Gustavo Morinigo na festa da classificação para a final da Libertadores de 2014. Foto: Conmebol
Em condições normais de temperatura e pressão, um treinador vice-campeão da Libertadores estaria empregado em algum clube de ponta da América do Sul, mas Gustavo Eliseo Morinigo Vázquez escolheu ensinar. Nascido em Coronel Blas Garay, o técnico do Paraguai, que estreia nesta segunda no Mundial Sub-17 contra o México, às 20h, no Bezerrão, fez história em 2014.
Gustavo Morinigo era o comandante do modesto Nacional do Paraguai na histórica campanha do vice-campeonato na Libertadores. Na fase de grupos, avançou em segundo lugar atrás apenas do Atlético-MG. Superou Zamora e Independiente Santa Fe. Na fase de mata-mata, desbancou Vélez Sarsfield, Arsenal de Sarandí, Defensor Sporting e chegou à final contra o San Lorenzo. Empatou na ida por 1 x 1 em Assunção, mas perdeu para o time do coração do papa Francisco por 1 x 0 em Buenos Aires. Edgardo Bauza, ex-São Paulo, conquistou a taça. Morinigo é um dos dois treinadores paraguaios a chegar à final da Libertadores. Aurélio González foi o outro na primeira edição da competição continental de clubes, em 1960.
O professor dos adolescentes do Paraguai começou a brilhar em 2013. Levou o Nacional ao título do Torneio Apertura com cinco rodadas de antecedência. Venceu 15 jogos, empatou um e perdeu seis. Foram 46 pontos em 22 partidas. Em alta, ganhou o prêmio de melhor técnico do futebol paraguaio em 2012, 2013 e 2014. Porém, o santo de casa não fez milagre. A Associação Paraguaia tem investido em treinadores estrangeiros na seleção principal. Morinigo só assumiu a seleção guarani no papel de interino no ano passado, contra EUA e Japão.
O dono da prancheta assumiu a seleção sub-17 do Paraguai em 2016. Classificou o país para o Mundial de 2017, na Índia.
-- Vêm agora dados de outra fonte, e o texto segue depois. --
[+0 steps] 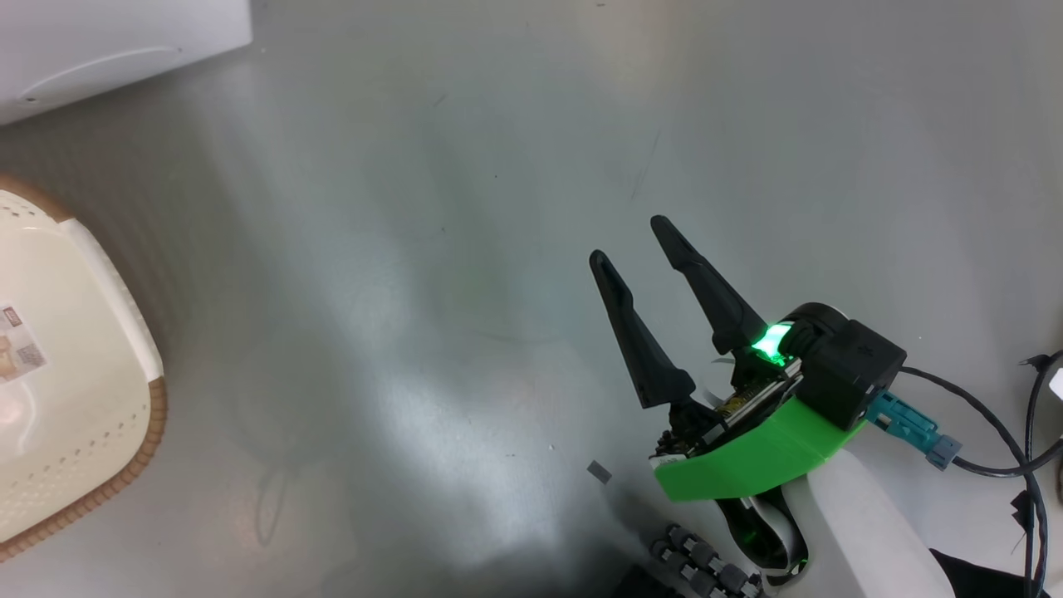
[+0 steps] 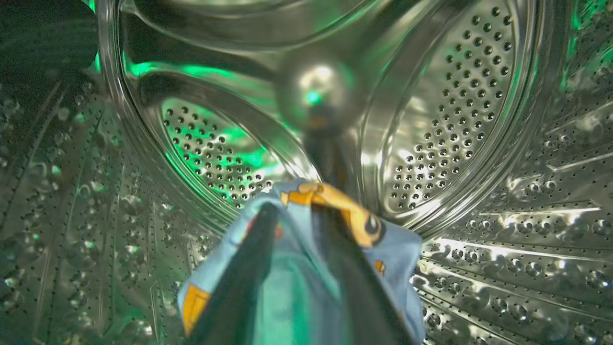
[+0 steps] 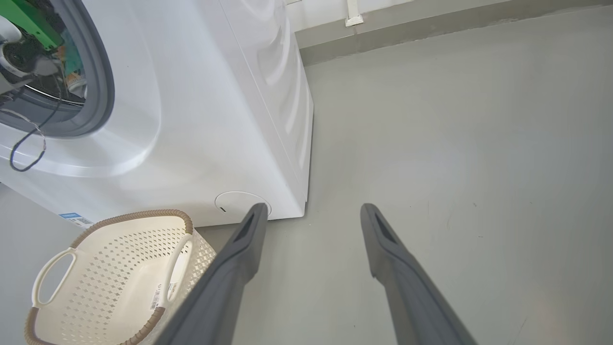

Avançou ao mata-mata em primeiro lugar no Grupo B contra Mali, Nova Zelândia e Turquia. Fez nove pontos. No mata-mata, foi goleado por 5 x 0 pelos norte-americanos e deu adeus precocemente nas oitavas.
Persistente, Gustavo Morinigo está de volta ao Mundial Sub-17 depois de se classificar em terceiro lugar no Sul-Americano. Só ficou atrás da Argentina e do Chile. A experiência para comandar os meninos do Paraguai vem dos tempos de jogador. Entrou em campo uma vez na Copa do Mundo de 2002. Participou do empate por 2 x 2 com o Japão. Jogou a Copa América 2001 e o Mundial Sub-20 de 1997, na Malásia. Fez gol na derrota para a Espanha por 2 x 1.
O comandante paraguaio aposta em pelo menos dois adolescentes neste Mundial Sub-17. O camisa 10 Fernando Ovelar, promessa do Cerro Porteño que fez gol aos 14 ano no clássico contra o Olimpia no ano passado; e Frabrizio Peralta, autor de três gols no Sul-Americano.